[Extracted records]
════════════════
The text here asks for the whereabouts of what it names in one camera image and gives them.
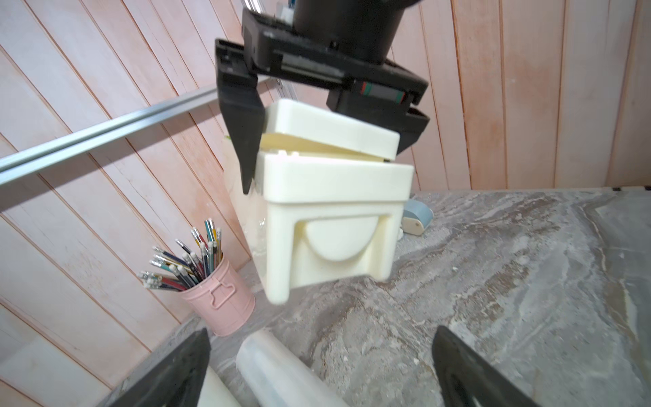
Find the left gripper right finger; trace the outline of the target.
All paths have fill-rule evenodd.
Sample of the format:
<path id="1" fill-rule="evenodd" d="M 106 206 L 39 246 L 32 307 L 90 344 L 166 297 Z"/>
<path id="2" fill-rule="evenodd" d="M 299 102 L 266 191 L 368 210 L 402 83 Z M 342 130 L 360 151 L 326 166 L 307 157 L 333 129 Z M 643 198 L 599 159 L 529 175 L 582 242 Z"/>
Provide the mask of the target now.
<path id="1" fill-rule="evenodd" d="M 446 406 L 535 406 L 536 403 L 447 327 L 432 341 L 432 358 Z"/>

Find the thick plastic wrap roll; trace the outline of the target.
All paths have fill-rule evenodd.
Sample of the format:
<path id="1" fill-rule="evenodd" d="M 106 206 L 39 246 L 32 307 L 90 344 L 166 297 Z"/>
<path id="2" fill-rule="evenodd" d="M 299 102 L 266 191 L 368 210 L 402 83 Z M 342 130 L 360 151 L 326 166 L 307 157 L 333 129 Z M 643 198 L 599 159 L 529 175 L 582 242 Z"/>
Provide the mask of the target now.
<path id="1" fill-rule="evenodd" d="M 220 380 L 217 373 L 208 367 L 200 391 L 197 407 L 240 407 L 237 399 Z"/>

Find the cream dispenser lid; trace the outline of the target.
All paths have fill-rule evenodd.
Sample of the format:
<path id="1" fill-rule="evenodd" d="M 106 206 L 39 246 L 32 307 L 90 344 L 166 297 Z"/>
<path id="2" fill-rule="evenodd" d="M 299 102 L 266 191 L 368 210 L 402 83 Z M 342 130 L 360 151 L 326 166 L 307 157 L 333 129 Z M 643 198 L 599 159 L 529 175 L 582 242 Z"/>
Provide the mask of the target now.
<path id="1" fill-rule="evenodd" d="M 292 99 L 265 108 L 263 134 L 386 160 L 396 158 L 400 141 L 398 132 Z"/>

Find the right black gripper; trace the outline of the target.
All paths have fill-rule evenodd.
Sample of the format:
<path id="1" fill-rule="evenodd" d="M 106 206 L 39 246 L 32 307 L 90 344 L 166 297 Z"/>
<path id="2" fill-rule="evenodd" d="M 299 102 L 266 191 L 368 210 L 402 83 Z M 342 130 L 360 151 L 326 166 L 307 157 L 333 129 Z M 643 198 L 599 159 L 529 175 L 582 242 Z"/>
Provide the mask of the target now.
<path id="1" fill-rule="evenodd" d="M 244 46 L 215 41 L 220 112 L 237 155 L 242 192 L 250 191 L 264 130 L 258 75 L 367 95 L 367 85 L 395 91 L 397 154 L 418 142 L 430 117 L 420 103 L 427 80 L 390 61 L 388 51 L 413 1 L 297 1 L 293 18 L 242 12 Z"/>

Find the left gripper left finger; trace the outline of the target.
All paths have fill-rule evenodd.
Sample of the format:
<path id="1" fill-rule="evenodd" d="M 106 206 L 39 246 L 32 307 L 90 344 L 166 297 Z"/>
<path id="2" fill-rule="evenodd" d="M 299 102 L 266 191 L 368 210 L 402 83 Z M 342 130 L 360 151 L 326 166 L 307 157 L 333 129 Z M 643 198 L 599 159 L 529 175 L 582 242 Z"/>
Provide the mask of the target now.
════════════════
Using the records above, list each line that includes "left".

§ **SOLUTION**
Find the left gripper right finger; trace the outline of the target.
Find the left gripper left finger; trace the outline of the target.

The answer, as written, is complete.